Early this year, Facebook released HiPlot, a library that helps discover correlations and patterns in high-dimensional data using parallel plots and other graphical ways to represent information. The concept is explained in their launch blog post, but it’s basically a nice and convenient way of visualizing and filtering high dimensional data.
HiPlot is interactive, extensible, and you can use it from your standard Jupyter Notebooks or via it’s own server.
As the ecosystem of Python libraries grows increasingly more complex, we find ourselves writing more and more code that depends on C extensions and multi-threaded code. This becomes a problem when it comes to measuring performance because the profilers built into CPython don’t handle multi-threaded and native code properly.

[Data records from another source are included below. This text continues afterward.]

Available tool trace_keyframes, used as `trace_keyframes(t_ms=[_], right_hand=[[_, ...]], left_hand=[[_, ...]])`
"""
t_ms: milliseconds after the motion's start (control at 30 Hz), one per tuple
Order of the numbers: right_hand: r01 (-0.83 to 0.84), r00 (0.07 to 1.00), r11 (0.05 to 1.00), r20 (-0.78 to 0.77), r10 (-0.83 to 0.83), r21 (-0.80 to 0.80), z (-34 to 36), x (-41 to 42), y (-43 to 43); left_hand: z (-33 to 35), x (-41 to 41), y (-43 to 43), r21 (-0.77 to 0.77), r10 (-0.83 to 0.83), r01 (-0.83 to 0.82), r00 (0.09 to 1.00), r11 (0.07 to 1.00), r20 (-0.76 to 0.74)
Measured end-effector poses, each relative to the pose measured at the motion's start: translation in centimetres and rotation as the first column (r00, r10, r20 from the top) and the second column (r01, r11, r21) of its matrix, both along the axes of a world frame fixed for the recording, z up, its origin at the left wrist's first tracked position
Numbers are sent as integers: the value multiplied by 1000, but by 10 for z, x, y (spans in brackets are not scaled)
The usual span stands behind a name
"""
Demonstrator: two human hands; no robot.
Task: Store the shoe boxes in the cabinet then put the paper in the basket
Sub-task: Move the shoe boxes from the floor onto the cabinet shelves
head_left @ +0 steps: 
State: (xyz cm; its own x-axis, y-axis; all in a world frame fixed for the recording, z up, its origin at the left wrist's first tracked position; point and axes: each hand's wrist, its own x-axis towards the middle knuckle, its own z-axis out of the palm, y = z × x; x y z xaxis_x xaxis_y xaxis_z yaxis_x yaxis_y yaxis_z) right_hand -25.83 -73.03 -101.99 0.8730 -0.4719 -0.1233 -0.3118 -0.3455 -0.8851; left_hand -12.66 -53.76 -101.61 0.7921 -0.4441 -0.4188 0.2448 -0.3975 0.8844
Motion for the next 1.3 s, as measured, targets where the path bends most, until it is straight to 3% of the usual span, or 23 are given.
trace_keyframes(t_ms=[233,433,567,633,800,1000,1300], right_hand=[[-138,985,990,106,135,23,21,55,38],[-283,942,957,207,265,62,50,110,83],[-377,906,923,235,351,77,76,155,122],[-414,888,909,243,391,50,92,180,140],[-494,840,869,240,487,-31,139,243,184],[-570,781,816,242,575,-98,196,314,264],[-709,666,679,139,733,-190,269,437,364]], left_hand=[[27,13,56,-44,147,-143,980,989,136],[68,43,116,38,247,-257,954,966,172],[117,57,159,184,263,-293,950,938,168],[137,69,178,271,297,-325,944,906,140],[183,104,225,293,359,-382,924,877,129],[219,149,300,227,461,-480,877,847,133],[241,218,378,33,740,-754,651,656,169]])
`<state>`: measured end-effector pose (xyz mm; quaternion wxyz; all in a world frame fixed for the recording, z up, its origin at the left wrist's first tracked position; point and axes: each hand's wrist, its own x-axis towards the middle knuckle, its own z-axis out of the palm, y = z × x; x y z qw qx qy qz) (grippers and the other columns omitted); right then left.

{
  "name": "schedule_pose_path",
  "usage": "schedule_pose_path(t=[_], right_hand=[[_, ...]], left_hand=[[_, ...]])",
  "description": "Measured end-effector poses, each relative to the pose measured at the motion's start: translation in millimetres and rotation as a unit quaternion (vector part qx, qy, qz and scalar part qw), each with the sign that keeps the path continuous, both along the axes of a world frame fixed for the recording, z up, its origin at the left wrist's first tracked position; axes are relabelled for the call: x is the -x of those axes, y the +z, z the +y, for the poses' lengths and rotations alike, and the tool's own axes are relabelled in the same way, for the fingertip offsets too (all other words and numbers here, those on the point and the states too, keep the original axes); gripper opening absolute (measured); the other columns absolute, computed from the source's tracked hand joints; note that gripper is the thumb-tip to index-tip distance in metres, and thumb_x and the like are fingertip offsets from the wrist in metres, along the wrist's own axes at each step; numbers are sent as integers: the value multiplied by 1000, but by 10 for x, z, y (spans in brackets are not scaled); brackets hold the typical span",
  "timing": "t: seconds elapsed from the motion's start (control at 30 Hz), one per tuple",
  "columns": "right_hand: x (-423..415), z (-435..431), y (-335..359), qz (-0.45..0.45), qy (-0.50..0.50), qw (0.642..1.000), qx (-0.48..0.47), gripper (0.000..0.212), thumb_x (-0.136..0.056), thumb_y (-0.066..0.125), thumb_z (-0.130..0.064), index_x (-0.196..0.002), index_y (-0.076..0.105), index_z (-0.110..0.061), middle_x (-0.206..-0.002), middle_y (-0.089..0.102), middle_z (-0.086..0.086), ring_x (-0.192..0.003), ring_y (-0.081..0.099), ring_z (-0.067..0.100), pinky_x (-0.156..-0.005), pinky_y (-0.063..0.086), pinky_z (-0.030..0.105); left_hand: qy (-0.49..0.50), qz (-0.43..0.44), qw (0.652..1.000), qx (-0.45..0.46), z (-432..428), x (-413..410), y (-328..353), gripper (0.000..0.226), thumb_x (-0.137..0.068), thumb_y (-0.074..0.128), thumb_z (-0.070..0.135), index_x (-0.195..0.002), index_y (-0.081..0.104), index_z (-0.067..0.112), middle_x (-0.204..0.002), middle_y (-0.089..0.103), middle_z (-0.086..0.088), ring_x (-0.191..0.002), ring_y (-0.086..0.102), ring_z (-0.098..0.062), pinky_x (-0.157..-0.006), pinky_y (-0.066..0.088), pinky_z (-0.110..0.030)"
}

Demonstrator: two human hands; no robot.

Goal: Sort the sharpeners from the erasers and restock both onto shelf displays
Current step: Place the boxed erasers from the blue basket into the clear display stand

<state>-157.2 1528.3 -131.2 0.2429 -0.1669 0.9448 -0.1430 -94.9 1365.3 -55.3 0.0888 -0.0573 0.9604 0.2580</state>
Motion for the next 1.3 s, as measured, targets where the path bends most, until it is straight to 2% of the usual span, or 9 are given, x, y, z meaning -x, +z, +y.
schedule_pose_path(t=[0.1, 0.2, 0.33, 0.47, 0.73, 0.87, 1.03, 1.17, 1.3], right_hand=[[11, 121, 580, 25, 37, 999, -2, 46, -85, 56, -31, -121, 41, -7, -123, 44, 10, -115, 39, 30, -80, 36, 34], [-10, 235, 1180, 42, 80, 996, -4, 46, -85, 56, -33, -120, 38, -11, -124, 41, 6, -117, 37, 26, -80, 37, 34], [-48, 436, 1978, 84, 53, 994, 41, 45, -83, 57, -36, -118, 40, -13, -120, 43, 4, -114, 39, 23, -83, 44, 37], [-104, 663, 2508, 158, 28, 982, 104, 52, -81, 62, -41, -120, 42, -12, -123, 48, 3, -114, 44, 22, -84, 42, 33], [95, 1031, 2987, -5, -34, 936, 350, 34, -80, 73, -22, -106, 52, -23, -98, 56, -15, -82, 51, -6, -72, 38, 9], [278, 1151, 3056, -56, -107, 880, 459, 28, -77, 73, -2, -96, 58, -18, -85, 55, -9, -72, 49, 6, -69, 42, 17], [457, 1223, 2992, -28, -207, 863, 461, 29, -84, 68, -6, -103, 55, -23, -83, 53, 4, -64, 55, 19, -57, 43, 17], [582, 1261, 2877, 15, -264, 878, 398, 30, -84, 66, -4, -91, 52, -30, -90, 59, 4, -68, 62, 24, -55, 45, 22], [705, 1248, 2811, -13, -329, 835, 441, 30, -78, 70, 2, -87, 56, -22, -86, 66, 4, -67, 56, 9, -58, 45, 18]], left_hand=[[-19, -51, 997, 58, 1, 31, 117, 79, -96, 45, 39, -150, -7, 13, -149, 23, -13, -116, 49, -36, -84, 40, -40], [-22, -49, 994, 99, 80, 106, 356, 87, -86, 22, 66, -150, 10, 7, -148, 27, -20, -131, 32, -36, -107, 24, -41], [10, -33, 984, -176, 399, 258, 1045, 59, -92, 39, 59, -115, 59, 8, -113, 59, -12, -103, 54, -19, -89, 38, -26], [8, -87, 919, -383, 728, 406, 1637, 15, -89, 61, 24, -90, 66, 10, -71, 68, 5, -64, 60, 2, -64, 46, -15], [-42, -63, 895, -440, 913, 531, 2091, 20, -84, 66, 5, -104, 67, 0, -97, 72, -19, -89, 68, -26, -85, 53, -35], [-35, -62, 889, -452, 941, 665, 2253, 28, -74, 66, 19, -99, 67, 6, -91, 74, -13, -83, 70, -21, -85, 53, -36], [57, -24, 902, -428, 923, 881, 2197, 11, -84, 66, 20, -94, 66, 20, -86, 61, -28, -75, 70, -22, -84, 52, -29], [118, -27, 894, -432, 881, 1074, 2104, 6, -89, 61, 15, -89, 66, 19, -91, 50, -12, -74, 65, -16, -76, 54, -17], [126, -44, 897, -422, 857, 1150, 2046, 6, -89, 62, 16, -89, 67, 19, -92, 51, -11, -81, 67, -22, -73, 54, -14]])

That’s when Scalene comes to the rescue. Scalene is a CPU and memory profiler for Python scripts capable of correctly handling multi-threaded code and distinguishing between time spent running Python vs. native code. There’s no need to modify your code, you just need to run your script from the command line with scalene and it will generate a text or HTML report for you, showing CPU and memory usage for each line of your code.
We couldn’t finish this list without including our own homegrown baby for video analytics applications.

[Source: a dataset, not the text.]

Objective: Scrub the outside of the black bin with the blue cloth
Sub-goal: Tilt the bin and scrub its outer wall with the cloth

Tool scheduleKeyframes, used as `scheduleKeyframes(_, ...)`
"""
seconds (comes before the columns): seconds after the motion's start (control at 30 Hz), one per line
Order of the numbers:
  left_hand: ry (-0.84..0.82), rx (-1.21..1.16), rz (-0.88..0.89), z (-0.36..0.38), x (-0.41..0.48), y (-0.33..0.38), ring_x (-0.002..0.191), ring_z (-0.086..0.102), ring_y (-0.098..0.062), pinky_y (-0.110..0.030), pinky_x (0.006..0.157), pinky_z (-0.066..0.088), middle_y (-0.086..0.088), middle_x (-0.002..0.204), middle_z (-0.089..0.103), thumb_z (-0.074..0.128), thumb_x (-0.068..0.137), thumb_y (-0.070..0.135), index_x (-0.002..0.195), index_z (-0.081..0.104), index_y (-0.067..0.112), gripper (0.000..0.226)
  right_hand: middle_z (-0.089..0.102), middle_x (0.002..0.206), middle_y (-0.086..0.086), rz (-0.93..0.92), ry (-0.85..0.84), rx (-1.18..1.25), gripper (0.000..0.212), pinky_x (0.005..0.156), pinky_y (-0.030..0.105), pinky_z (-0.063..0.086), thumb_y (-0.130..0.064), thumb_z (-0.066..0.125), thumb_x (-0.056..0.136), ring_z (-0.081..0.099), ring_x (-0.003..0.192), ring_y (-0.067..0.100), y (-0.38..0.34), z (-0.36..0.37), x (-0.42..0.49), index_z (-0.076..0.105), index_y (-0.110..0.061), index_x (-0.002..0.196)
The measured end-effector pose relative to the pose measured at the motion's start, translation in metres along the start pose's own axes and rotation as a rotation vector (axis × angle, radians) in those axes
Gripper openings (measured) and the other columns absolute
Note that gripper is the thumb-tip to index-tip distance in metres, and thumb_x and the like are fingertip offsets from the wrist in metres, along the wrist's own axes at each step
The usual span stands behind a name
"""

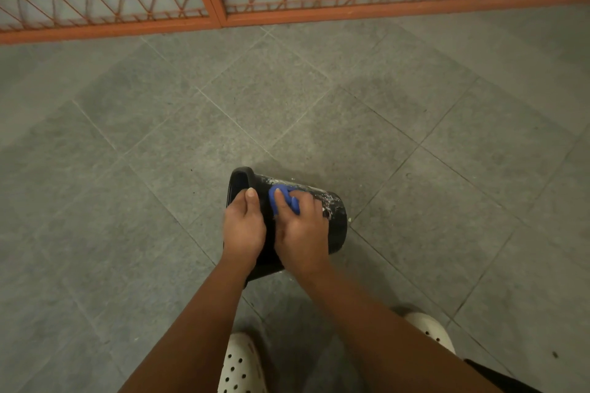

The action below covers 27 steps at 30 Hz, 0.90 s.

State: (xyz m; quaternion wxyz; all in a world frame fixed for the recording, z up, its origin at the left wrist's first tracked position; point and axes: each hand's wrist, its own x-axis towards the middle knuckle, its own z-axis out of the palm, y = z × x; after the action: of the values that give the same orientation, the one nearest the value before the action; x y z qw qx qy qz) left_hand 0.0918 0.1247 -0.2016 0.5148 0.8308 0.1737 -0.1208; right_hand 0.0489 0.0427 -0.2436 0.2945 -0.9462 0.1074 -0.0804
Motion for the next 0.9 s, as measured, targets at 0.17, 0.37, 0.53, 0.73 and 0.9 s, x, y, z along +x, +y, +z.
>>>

Norfair is a customizable lightweight Python library for real-time object tracking. In other words, it assigns a unique id to every detected object in different frames, letting you identify them as they move through time. Using Norfair, you can add tracking capabilities to any detector with just a few lines of code. “Any detector”? Yes. No matter what the object representation looks like: a bounding box (4 coordinates), a single point centroid, the output of a human pose estimation system with a variable number of key points above a certain probability threshold, or anything else.

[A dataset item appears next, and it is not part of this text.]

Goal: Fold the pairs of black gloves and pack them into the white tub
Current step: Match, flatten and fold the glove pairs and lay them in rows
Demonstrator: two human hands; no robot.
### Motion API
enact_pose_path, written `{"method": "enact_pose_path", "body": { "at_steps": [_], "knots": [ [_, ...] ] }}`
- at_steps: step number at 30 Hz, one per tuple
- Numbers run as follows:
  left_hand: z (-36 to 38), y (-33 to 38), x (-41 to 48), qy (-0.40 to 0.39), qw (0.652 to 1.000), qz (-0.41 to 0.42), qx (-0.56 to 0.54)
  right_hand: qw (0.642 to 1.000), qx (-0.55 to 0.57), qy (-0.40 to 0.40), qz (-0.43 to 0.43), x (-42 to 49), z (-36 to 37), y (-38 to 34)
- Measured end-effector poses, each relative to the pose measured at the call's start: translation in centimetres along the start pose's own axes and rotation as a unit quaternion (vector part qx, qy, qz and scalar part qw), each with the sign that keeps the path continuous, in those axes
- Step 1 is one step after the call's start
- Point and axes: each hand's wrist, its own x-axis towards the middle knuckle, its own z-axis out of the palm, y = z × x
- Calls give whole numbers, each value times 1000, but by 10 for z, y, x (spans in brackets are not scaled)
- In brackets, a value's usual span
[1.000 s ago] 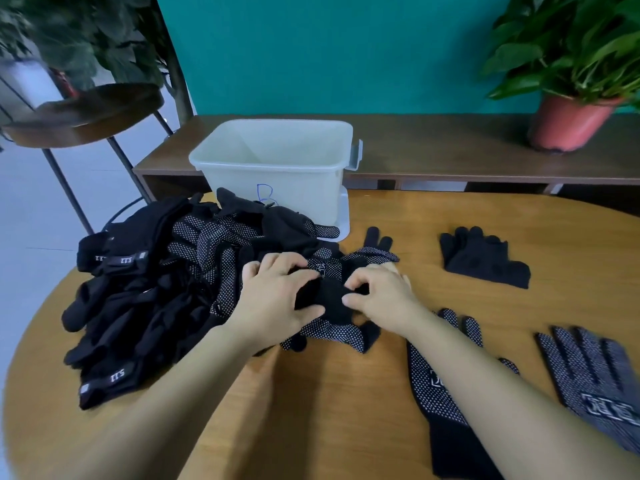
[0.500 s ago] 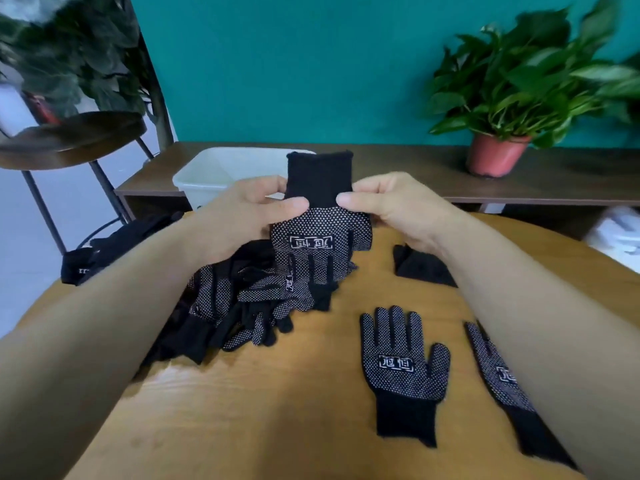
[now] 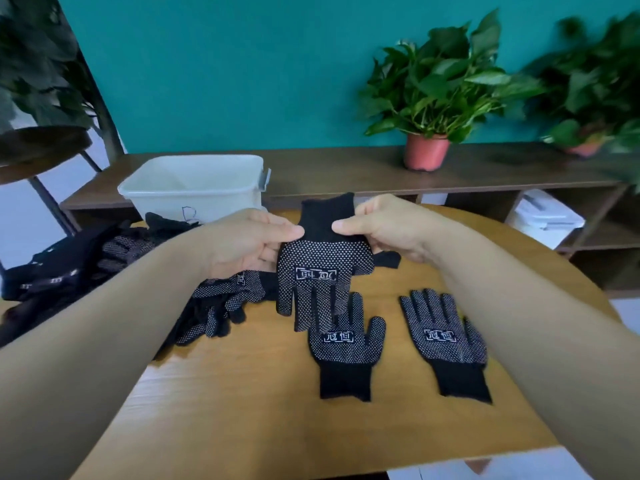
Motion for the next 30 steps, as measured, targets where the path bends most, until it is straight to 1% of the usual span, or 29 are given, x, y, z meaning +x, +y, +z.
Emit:
{"method": "enact_pose_path", "body": {
  "at_steps": [6,13,16,21,27,30],
  "knots": [
    [14,-19,37,11,999,-15,29,999,3,27,38,14,-15,33],
    [15,-29,100,32,998,-27,43,995,22,52,77,53,-30,59],
    [9,-29,119,43,998,-18,51,994,23,74,76,71,-35,63],
    [6,-32,126,39,995,8,87,995,0,79,65,79,-39,68],
    [3,-22,131,62,994,50,75,994,15,99,41,84,-44,56],
    [2,-15,132,69,993,53,80,994,12,106,37,85,-45,53]
  ]
}}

The function used to calculate the distance between tracked objects and detections is defined by the user, making it fully customizable if you need it.
It’s also fast and it can run real-time. However, the real beauty is that it is very modular, and you can take your existing detection codebase and add tracking capabilities to it, with only a few lines of code. We are welcoming any comments and suggestions, and work on improving the capabilities of Norfair every day!
- quart — an async web framework with Flask-compatible API. Some of the existing Flask extensions will even work!
- alibi-detect — monitor outliers and distribution drift in your production models, for tabular data, text, images and time series.
- einops — popularized in 2020, einops lets you write tensor operations for readable and reliable code, supporting numpy, PyTorch, TensorFlow, and others. Recommended by Karpathy, do you need anything else?
- stanza — accurate natural language processing tools on 60+ languages, from Stanford. Multiple available pre-trained models for different tasks.
- datasets — from HuggingFace, lightweight and extensible library to easily share and access datasets and evaluation metrics for Natural Language Processing (NLP) and more
- pytorch-forecasting — eases timeseries forecasting with neural networks for real-world cases and research alike.
- sktime — provides dedicated time series algorithms and scikit-learn compatible tools for building, tuning, and evaluating composite models. Also check their companion sktime-dl package for deep learning based models.
- netron — a visualizer for neural network, deep learning and machine learning models. Supports more formats than I even knew existed.
- pycaret — wraps several common ML libraries and makes you vastly more productive, saving you hundreds of lines of code.
- tensor-sensor — helps you get the dimensions of your tensor math right, by improving error messages and providing visualizations.
I want to thank Ian Tayler, Germán Hoffman and Sebastián Sosa for the collaboration on this blog post.